DATA SUPPLIED Start Marker

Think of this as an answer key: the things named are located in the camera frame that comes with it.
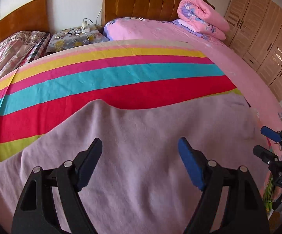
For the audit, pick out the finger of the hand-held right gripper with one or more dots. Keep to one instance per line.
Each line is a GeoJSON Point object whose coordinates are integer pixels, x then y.
{"type": "Point", "coordinates": [269, 131]}
{"type": "Point", "coordinates": [263, 152]}

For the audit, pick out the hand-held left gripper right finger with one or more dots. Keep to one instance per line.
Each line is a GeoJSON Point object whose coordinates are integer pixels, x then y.
{"type": "Point", "coordinates": [192, 165]}

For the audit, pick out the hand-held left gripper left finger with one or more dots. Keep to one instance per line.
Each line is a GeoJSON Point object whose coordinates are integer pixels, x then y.
{"type": "Point", "coordinates": [89, 165]}

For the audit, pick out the pink bedsheet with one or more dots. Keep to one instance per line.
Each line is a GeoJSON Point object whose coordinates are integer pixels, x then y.
{"type": "Point", "coordinates": [228, 61]}

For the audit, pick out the rainbow striped blanket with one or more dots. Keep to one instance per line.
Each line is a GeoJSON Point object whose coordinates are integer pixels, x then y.
{"type": "Point", "coordinates": [131, 87]}

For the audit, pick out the light wooden wardrobe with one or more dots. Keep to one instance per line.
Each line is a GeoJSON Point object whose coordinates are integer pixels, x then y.
{"type": "Point", "coordinates": [260, 29]}

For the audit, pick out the nightstand with floral cloth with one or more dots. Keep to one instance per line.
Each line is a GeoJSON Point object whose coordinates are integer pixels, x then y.
{"type": "Point", "coordinates": [70, 42]}

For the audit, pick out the black eyeglasses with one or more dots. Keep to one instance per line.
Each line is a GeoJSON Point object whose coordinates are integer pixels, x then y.
{"type": "Point", "coordinates": [75, 31]}

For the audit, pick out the rolled pink floral quilt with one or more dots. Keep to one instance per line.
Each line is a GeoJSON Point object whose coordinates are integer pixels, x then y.
{"type": "Point", "coordinates": [204, 12]}

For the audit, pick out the purple floral pillow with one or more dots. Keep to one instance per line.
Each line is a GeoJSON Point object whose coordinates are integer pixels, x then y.
{"type": "Point", "coordinates": [182, 24]}

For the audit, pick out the white power strip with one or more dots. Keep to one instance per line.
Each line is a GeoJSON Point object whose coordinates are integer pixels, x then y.
{"type": "Point", "coordinates": [84, 26]}

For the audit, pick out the shiny floral quilt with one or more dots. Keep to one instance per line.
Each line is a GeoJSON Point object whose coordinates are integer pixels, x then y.
{"type": "Point", "coordinates": [6, 53]}

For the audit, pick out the wooden nightstand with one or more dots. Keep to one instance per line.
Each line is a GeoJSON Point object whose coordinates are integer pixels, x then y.
{"type": "Point", "coordinates": [21, 19]}

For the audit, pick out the large wooden headboard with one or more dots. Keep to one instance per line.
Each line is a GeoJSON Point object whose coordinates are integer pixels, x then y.
{"type": "Point", "coordinates": [143, 2]}

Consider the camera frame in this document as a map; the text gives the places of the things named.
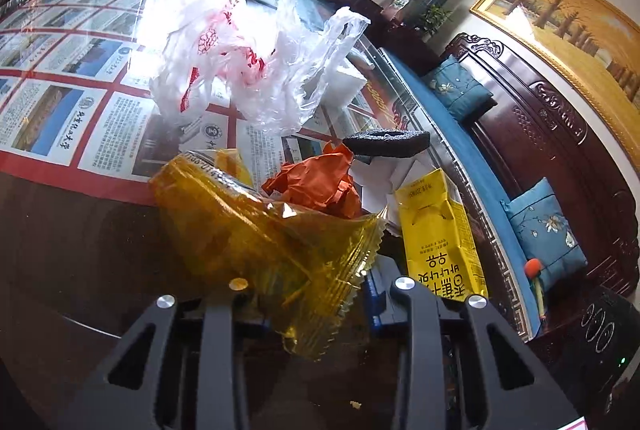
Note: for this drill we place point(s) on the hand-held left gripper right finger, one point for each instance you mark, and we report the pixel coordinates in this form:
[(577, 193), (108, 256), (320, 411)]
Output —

DATA SUPPLIED End Marker

HOW TO COMPLETE THIS TASK — With the string "things" as the key, filter the data above and show the lines that match.

ANSWER TO THIS TASK —
Think of this as an answer key: the things named are located in the camera frame that comes with it.
Consider the camera frame in this document as a map; the text gives the places of the things named.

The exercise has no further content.